Figure 1: 2D pencil decomposition example using a P_row*P_col=4*3 processor grid:
(a) X-pencil; (b) Y-pencil; (c) Z-pencil.

Fig.1 shows an arbitrary 3D domain partitioned using a 2D processor grid of P_row=4 by P_col=3. Clearly 1D decomposition is just a special case of 2D decomposition with either P_row=1 or P_col=1. In both cases, the communication algorithms can be simplified significantly.

Figure 2: 1D slab decomposition of the same domain as in Fig.1
Left: P_row=1; Right: P_col=1.

If P_row=1, state (a) and (b) are identical, as shown in Fig.2 (left); similarly, for P_col=1, state (b) and (c) are identical, shown in Fig.2 (right). So the 1D decomposition can be defined as either slabs in Y and Z or slabs in X and Y. The former is often preferred as better cache efficiency may be achieved by always keeping the X direction in local memory.
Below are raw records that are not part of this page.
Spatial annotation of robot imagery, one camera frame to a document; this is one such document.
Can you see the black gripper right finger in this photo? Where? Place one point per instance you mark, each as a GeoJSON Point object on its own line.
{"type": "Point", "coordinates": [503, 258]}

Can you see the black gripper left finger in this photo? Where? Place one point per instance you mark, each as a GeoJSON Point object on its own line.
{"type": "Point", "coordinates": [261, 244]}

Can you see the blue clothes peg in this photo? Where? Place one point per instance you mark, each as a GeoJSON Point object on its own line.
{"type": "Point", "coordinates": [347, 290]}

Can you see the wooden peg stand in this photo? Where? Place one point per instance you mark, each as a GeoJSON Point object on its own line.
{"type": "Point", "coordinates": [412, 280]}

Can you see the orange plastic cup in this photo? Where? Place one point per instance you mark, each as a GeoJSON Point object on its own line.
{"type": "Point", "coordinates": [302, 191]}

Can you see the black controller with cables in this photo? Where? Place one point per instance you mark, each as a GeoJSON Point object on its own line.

When using the FFT library with 1D decomposition, half of the global transpositions can be dropped, resulting in more efficient code. This optimisation was introduced in version 1.1.x of 2DECOMP&FFT.

Finally, note that one can also rely on this arrangement to perform large distributed 2D simulations. For example one option is to define the 2D data sets in an X-Y plane by setting nz=1 and P_col=1 (arrays are still to be declared as 3D to satisfy the programming interface of the library).